The work of Jewish feminists on the rabbis, especially Miriam Peskowitz’s Spinning Fantasies: Rabbis, Gender and History , has been instrumental in the development of my views on this issue . (2) Like Gibbs, Peskowitz maintains that rabbinic reasoning is social. However, unlike Gibbs, Peskowitz appreciates the role that desire plays in social relations. This desire is not a Levinasian desire for the infinite, as Gibbs focusses on in his work, but a desire for textual self-expression that always risks performing violence on the other. In numerous examples, Peskowitz highlights how anxious the rabbis are to assert their points of view and yet, despite their best efforts to show otherwise, how shaky their positions truly are. Peskowitz’s analysis of how the rabbis in M. Ketubot 8:1 attempt to demonstrate the self-evidence of their claims concerning a husband’s rights over his wife’s property while they nonetheless, struggle to deal with and dismiss another rabbi’s bothersome objection, offers a case in point. We must, Peskowitz exhorts, appreciate how the rabbis sought to assert their own positions and declare them self-evident if we are to honest about our own efforts to do the same. Elsewhere I have argued that a truly philosophical hermeneutics demands a recognition of the role this all-too-human desire plays in the production of knowledge. (3) Fanaticism can only be avoided if we are honest about the motives and interests that inform the production of knowledge.

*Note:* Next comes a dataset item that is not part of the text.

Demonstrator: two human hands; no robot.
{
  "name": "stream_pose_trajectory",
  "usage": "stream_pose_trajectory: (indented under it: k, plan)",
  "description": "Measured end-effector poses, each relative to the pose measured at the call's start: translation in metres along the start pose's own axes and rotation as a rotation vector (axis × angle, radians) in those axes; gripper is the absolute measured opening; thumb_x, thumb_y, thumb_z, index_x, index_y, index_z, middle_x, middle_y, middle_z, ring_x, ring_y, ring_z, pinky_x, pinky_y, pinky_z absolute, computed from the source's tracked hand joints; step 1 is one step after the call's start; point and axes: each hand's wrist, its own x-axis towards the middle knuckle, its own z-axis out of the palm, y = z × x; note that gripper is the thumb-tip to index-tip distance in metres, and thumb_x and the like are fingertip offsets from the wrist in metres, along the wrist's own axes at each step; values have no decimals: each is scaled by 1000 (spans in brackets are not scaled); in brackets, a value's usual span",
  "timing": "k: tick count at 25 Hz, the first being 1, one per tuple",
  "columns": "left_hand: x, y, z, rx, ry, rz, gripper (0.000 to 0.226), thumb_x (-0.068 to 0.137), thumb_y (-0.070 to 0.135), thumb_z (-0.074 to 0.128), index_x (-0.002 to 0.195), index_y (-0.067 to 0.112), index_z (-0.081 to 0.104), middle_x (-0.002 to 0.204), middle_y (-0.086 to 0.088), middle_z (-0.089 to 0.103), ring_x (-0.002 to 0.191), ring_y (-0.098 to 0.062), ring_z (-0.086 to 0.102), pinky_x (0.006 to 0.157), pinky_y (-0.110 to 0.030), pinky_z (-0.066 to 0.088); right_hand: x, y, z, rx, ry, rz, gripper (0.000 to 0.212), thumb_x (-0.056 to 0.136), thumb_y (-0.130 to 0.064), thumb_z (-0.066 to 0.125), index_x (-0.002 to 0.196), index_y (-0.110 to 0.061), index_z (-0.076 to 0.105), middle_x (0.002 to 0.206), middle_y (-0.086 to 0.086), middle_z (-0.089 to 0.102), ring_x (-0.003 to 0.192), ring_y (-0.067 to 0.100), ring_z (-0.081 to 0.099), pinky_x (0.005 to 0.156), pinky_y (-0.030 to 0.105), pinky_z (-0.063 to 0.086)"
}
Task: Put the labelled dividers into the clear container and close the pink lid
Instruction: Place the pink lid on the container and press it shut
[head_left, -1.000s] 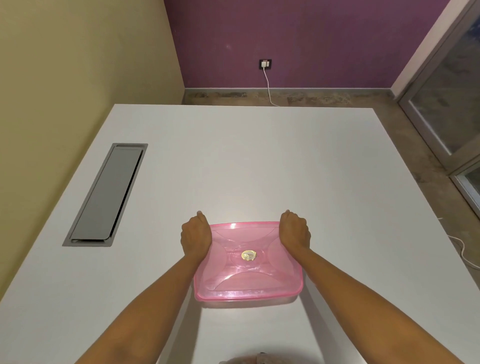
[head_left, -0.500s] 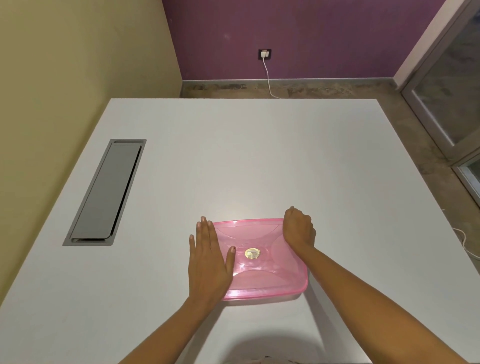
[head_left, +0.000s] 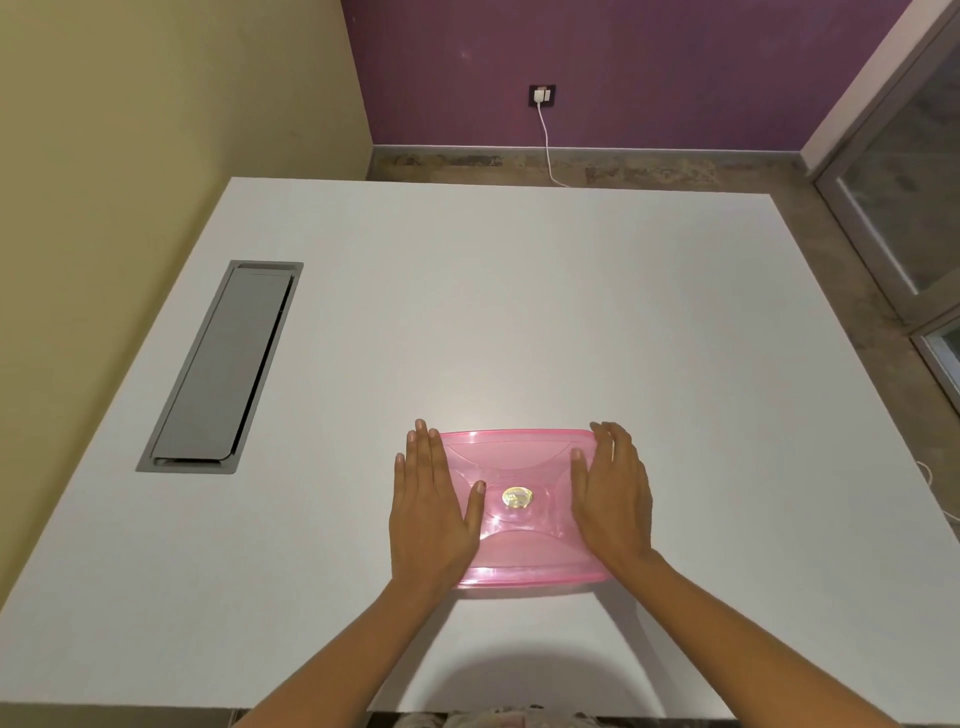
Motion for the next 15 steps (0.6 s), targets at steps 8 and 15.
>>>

Otherwise we will never be able to identify our own motives and interests, and in the name of religious rationality will overestimate our ability to engage in acts of true listening and self-critique.

Additionally, Gibbs’ underestimation of the role of desire in the production of knowledge also impacts on his understanding of how transcendence enters into rabbinic texts or conversations. Like David Novak, I believe that an awareness of transcendence requires an awareness of my desire for transcendence. This transcendence must always be a transcendent God, since only a transcendent God can be the condition of the possibility for the type of community that Gibbs claims can be created through his account of reasoning. (4) Gibbs’ rabbis have divested themselves of their own desires and glimpse transcendence in the face of the other to whom they are fully committed. I would like to believe that Gibbs is right, that conversations and in particular, textual conversations, offer opportunities for responsibility, reason and faith. And I am a member of TR because reading Jewish texts and appreciating their finite and flawed efforts at expressing divinity offers endless reminders and in fact, the imperative to recognize our own equally flawed efforts. But I remain skeptical of models that neglect the realities of human social interaction; for these reasons, I remain committed to carving out theological pictures that begin at a different ground zero. 


Notes

2. Miriam Peskowitz, Spinning Fantasies: Rabbis, Gender and History (Berkeley: University of California Press, 1997).

3. See my “Re-Admitting Philosophy into Contemporary Jewish Thought: An Encounter between Jewish Feminism and Exegetical Jewish Thought,” in On Being Human: Women in Jewish Philosophy , ed. Hava Tirosh-Samuelson (Bloomington: Indiana University Press, 2002).

4. See David Novak, Natural Law in Judaism (Cambridge: Cambridge University Press, 1998).